Istimewa
Penurunan daya beli masyarakat Indonesia menjadi perhatian serius pada awal tahun 2025, bahkan hal ini mencerminkan sebuah kondisi ekonomi yang tidak stabil. Meski pemerintah mengklaim deflasi sebagai keberhasilan dengan penurunan harga komoditas, kenyataannya, deflasi ini lebih dipengaruhi oleh penurunan daya beli masyarakat.
Fatkur Huda Pakar Ekonomi Universitas Muhammadiyah Surabaya (UM Surabaya) mengatakan, berdasarkan Indeks Harga Konsumen (IHK) atau inflasi Februari 2025 yang dikeluarkan oleh Badan Pusat Statistik (BPS), Indonesia mengalami deflasi selama dua bulan berturut-turut, dengan tingkat deflasi bulanan (month-to-month) sebesar -0,48% dan deflasi tahunan (year-on-year) sebesar -0,09%, dengan komoditas yang paling banyak berkontribusi pada deflasi antara lain tarif listrik, beras, daging ayam ras, bawang merah, tomat, dan cabai merah.
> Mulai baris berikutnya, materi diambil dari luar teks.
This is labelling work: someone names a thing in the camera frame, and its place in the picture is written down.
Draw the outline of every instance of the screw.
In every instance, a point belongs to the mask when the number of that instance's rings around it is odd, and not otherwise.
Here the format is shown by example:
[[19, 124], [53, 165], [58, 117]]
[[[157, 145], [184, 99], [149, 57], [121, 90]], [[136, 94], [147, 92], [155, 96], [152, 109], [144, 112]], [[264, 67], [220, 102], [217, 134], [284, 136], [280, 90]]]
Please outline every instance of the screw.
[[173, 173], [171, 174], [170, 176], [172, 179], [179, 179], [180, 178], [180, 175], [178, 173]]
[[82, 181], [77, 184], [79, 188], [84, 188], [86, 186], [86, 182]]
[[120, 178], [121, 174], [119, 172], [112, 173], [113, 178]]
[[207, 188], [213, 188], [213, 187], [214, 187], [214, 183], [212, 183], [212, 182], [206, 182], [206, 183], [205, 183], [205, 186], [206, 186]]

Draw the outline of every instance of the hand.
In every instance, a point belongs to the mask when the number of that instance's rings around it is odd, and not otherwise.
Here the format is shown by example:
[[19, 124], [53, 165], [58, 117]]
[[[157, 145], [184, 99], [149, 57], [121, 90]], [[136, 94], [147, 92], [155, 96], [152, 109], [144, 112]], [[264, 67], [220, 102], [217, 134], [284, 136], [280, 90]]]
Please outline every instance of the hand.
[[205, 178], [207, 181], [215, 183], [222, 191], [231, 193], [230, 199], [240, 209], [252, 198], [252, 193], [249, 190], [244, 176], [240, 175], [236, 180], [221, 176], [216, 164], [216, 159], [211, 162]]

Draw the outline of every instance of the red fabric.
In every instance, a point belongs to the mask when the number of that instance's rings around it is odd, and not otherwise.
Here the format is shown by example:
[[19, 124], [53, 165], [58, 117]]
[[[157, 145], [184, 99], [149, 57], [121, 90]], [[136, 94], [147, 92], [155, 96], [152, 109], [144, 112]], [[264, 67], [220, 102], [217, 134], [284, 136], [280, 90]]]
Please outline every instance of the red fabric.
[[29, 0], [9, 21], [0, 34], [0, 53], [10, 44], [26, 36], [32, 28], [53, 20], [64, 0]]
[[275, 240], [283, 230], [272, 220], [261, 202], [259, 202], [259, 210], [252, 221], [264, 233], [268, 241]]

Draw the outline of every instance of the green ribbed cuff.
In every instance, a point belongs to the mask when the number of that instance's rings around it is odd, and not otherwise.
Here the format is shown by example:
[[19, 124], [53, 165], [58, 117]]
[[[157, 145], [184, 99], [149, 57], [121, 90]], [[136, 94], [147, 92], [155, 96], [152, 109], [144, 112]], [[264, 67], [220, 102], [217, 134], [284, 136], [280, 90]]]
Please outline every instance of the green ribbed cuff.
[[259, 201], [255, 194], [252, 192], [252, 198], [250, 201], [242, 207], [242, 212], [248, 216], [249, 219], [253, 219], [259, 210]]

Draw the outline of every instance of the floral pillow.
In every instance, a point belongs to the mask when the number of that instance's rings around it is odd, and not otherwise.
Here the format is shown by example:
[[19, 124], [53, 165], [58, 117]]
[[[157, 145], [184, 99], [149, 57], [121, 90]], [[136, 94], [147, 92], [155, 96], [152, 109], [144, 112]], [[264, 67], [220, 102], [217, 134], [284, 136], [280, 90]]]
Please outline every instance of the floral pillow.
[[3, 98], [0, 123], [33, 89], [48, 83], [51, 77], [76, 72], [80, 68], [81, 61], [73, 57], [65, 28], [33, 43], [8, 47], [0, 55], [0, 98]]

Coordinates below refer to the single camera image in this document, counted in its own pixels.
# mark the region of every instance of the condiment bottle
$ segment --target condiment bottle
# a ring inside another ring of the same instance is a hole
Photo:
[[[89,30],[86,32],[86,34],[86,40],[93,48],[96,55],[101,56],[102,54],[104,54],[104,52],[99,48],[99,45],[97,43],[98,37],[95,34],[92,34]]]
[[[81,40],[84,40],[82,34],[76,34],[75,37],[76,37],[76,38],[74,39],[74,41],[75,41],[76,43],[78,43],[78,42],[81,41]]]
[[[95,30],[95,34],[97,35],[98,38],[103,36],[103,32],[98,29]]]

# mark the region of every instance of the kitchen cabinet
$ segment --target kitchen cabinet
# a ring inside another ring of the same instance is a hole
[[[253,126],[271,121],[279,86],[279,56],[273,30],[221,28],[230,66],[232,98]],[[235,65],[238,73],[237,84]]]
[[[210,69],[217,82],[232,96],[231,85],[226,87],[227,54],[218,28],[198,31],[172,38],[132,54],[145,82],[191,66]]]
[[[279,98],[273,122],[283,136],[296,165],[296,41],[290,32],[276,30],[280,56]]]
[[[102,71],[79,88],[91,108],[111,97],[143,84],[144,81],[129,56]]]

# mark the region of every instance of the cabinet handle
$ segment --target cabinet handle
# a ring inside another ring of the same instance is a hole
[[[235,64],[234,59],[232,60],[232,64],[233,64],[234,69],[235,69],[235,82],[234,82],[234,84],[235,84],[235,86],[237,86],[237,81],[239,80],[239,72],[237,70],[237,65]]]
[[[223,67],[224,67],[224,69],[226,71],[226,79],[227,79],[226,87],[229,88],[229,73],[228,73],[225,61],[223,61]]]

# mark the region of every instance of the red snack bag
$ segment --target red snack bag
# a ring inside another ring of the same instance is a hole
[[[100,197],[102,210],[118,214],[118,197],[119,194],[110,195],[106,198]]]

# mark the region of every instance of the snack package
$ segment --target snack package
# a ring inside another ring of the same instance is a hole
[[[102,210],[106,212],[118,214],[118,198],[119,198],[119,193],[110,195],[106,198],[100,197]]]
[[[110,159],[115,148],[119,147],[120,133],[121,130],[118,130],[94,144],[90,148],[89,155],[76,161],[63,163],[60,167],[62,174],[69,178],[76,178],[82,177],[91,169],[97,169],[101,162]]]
BPS mencatat bahwa kondisi ini menjadi deflasi tahunan pertama dalam 25 tahun terakhir.
“Hal ini menunjukkan adanya penurunan konsumsi masyarakat secara signifikan, yang biasanya menjadi pendorong utama pertumbuhan ekonomi di bulan Ramadan,”ujar Fatkur Senin (24/3/25)
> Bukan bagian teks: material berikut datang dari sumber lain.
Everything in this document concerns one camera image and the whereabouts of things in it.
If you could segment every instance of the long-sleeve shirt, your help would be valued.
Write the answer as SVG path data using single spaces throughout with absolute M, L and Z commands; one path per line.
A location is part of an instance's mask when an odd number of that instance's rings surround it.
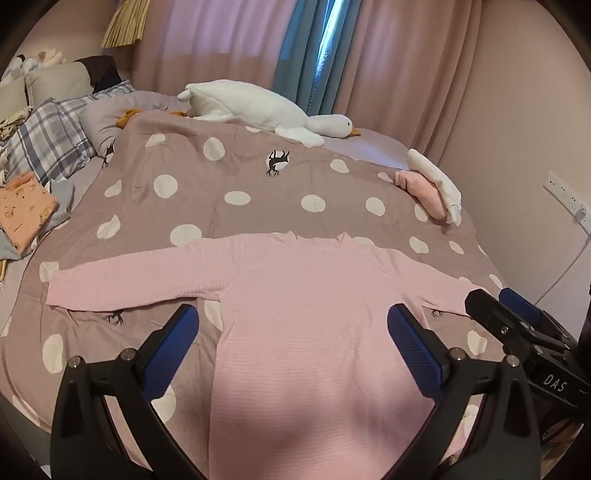
M 111 312 L 221 301 L 210 478 L 379 479 L 433 406 L 388 334 L 388 309 L 404 303 L 427 326 L 423 306 L 465 315 L 476 288 L 345 233 L 290 232 L 202 238 L 58 271 L 47 304 Z

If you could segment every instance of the yellow fringe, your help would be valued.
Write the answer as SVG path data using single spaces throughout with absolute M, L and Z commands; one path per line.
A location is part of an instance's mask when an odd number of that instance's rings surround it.
M 150 0 L 123 0 L 103 38 L 103 48 L 133 45 L 142 39 Z

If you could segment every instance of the shirt sleeve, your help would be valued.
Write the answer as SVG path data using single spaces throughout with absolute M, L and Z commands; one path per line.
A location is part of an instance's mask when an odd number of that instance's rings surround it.
M 467 315 L 464 304 L 466 296 L 481 287 L 414 261 L 398 250 L 389 250 L 389 253 L 405 289 L 418 297 L 424 307 Z
M 56 271 L 47 304 L 113 312 L 182 297 L 220 300 L 244 262 L 244 237 L 201 238 Z

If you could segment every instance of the pink curtain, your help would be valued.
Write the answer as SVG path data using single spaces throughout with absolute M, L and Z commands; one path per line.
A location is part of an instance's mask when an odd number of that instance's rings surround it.
M 151 0 L 135 48 L 137 89 L 176 95 L 228 78 L 271 86 L 296 0 Z
M 437 163 L 466 86 L 482 0 L 364 0 L 336 113 Z

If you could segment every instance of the wall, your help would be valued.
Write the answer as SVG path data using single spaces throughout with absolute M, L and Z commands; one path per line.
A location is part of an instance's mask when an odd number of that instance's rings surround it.
M 60 0 L 39 20 L 18 53 L 37 55 L 45 48 L 61 50 L 68 61 L 101 55 L 100 44 L 117 0 Z
M 488 0 L 440 167 L 508 286 L 537 301 L 587 236 L 543 189 L 553 170 L 591 207 L 591 73 L 535 0 Z M 578 336 L 591 247 L 540 306 Z

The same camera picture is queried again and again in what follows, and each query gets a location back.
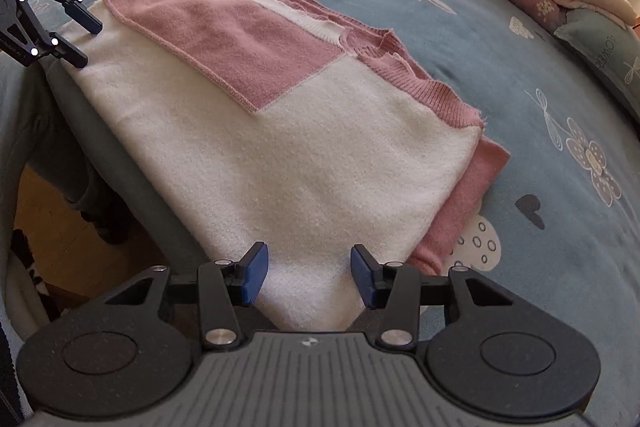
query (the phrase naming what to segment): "knit fabric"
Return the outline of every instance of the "knit fabric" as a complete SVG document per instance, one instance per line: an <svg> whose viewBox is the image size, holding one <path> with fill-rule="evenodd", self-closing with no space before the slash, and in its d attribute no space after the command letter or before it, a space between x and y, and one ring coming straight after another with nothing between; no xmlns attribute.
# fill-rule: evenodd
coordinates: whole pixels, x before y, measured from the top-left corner
<svg viewBox="0 0 640 427"><path fill-rule="evenodd" d="M349 255L437 273L508 159L392 30L313 0L103 0L68 68L212 259L270 247L258 307L333 330L362 310Z"/></svg>

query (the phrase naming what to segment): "circular pad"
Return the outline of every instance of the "circular pad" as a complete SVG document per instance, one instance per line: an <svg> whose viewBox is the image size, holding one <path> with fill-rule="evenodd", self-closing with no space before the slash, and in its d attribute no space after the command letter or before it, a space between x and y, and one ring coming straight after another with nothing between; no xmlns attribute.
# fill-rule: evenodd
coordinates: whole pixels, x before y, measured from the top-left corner
<svg viewBox="0 0 640 427"><path fill-rule="evenodd" d="M551 345L527 333L501 333L480 348L482 359L505 375L530 377L547 369L556 359Z"/></svg>
<svg viewBox="0 0 640 427"><path fill-rule="evenodd" d="M62 349L69 368L85 375L106 375L127 367L136 358L138 345L127 335L113 331L87 333Z"/></svg>
<svg viewBox="0 0 640 427"><path fill-rule="evenodd" d="M87 305L36 332L18 354L30 401L56 416L128 416L189 374L190 343L145 306Z"/></svg>

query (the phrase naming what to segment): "person's leg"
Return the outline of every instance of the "person's leg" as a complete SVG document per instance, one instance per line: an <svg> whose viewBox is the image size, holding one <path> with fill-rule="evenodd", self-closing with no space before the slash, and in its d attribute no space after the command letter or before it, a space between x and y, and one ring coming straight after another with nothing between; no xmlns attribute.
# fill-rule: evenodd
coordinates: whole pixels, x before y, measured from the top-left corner
<svg viewBox="0 0 640 427"><path fill-rule="evenodd" d="M16 62L0 57L0 365L7 363L6 356L2 357L6 355L3 347L8 346L15 363L22 344L7 316L5 303L9 297L6 277L8 261L13 255L10 242L18 184L27 163L56 187L72 208L84 211L86 216L104 216L113 206L112 193L85 160L60 114L40 65L25 70ZM12 393L3 389L0 392ZM23 410L28 410L24 396L21 398ZM6 406L6 400L2 400L0 409L2 404ZM4 412L11 417L15 411L5 407Z"/></svg>

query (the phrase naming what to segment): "wooden floor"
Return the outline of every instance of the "wooden floor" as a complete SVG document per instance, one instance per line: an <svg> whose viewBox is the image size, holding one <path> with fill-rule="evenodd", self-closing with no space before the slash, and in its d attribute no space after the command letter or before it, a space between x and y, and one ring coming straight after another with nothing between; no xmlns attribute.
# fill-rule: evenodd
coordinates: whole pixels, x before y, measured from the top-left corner
<svg viewBox="0 0 640 427"><path fill-rule="evenodd" d="M50 284L95 297L154 264L161 252L135 222L129 241L110 247L70 210L53 187L26 169L20 181L15 228L24 230L36 265Z"/></svg>

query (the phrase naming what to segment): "shoe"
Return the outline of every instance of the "shoe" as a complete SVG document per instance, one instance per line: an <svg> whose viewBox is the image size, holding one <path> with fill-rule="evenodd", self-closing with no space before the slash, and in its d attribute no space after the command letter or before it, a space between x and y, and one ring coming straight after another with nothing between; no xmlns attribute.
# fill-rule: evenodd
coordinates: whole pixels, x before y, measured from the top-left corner
<svg viewBox="0 0 640 427"><path fill-rule="evenodd" d="M107 245L121 245L129 237L131 229L131 211L127 203L113 192L111 203L100 214L80 212L82 219L92 223L98 236Z"/></svg>

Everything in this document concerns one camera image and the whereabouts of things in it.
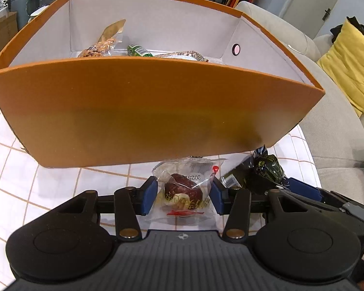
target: tablecloth
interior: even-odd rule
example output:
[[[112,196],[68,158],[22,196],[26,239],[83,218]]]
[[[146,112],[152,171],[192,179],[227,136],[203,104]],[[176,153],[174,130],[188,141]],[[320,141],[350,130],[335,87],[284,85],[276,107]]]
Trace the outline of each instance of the tablecloth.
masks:
[[[313,158],[299,126],[269,148],[269,153],[278,157],[287,177],[321,187]],[[219,173],[228,172],[248,154],[251,152],[215,155],[214,158],[220,156],[227,159]],[[0,111],[0,290],[14,280],[5,255],[5,243],[13,231],[84,190],[95,189],[99,195],[110,195],[122,187],[140,187],[156,164],[44,168],[22,149]],[[146,230],[154,227],[166,230],[215,228],[221,233],[226,223],[226,217],[215,214],[200,219],[198,223],[193,220],[168,217],[149,223],[139,218],[139,223],[144,235]],[[253,234],[264,221],[261,215],[252,215],[250,224],[250,234]],[[113,216],[102,215],[101,226],[109,233],[115,233]]]

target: brown cardboard box
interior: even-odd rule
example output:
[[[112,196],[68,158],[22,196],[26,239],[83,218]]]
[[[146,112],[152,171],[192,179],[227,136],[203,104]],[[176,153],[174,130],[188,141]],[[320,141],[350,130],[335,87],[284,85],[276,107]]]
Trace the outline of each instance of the brown cardboard box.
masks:
[[[16,12],[0,18],[0,51],[17,34]]]

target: transparent plastic bag
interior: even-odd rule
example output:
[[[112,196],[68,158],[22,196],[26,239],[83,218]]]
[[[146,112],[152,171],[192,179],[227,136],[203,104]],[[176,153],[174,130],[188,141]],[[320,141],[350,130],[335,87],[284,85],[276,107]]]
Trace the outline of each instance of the transparent plastic bag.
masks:
[[[210,202],[210,183],[225,159],[187,157],[163,161],[153,170],[161,191],[156,204],[167,215],[202,214]]]
[[[83,57],[104,57],[111,56],[111,51],[114,50],[115,46],[123,41],[123,28],[125,20],[120,20],[109,25],[104,29],[99,41],[88,49],[83,50],[78,58]]]

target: cardboard box
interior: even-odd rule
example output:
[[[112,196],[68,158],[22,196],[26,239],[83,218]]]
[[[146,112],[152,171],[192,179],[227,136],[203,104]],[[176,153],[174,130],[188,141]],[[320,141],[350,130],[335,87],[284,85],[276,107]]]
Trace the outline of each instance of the cardboard box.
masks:
[[[120,55],[77,58],[121,19]],[[222,64],[127,57],[132,43]],[[272,34],[207,0],[56,0],[0,53],[0,109],[27,151],[52,168],[269,147],[323,95]]]
[[[0,18],[0,51],[17,34],[16,12]]]

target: beige couch
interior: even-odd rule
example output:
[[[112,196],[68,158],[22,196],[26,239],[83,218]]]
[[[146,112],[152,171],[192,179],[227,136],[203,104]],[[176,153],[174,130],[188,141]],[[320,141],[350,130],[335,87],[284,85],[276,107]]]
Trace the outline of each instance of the beige couch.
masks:
[[[322,187],[364,204],[364,114],[358,118],[344,94],[315,63],[330,49],[331,35],[311,40],[283,19],[254,4],[240,2],[236,8],[290,46],[294,55],[325,89],[325,96],[300,126]]]
Kata Fatkur kondisi ini juga diperkuat oleh tingginya angka Pemutusan Hubungan Kerja (PHK), berdasarkan data dari Kementerian Tenaga Kerja (Kemenaker) mencatat bahwa sepanjang tahun 2024, sebanyak 77.965 tenaga kerja kehilangan pekerjaan, dengan tambahan 3.325 orang terdampak PHK pada Januari 2025. Bahkan, PHK massal di PT Sri Rejeki Isman Tbk (Sritex) per 1 Maret 2025 menyebabkan lebih dari 10.000 karyawan kehilangan sumber pendapatan mereka.
Lebih lanjut, kata Fatkur kondisi ini akan memberikan pengaruh terhadap meningkatnya angka pengangguran, sehingga masyarakat merasa cemas dan dengan terpaksa akan semakin banyak mengurangi konsumsi dan hanya akan berfokus pada kebutuhan pokok.
“Kita tau bahwa konsumsi rumah tangga memainkan peran kunci dalam mendorong pertumbuhan ekonomi. Jika kemudian konsumsi melemah, maka permintaan agregat menurun, yang berpotensi memperlambat pertumbuhan ekonomi secara keseluruhan,”jelas Fatkur.
Menurut Fatkur hal ini bisa dilihat berdasarkan data dari Mandiri Spending Index (MSI) yang menunjukkan penurunan signifikan pada sektor belanja non-esensial, dengan porsi belanja hiburan, olahraga, dan rekreasi turun dari 7,7% menjadi 6,5%, sementara belanja supermarket meningkat ke 15,9%, mengindikasikan peralihan ke kebutuhan dasar.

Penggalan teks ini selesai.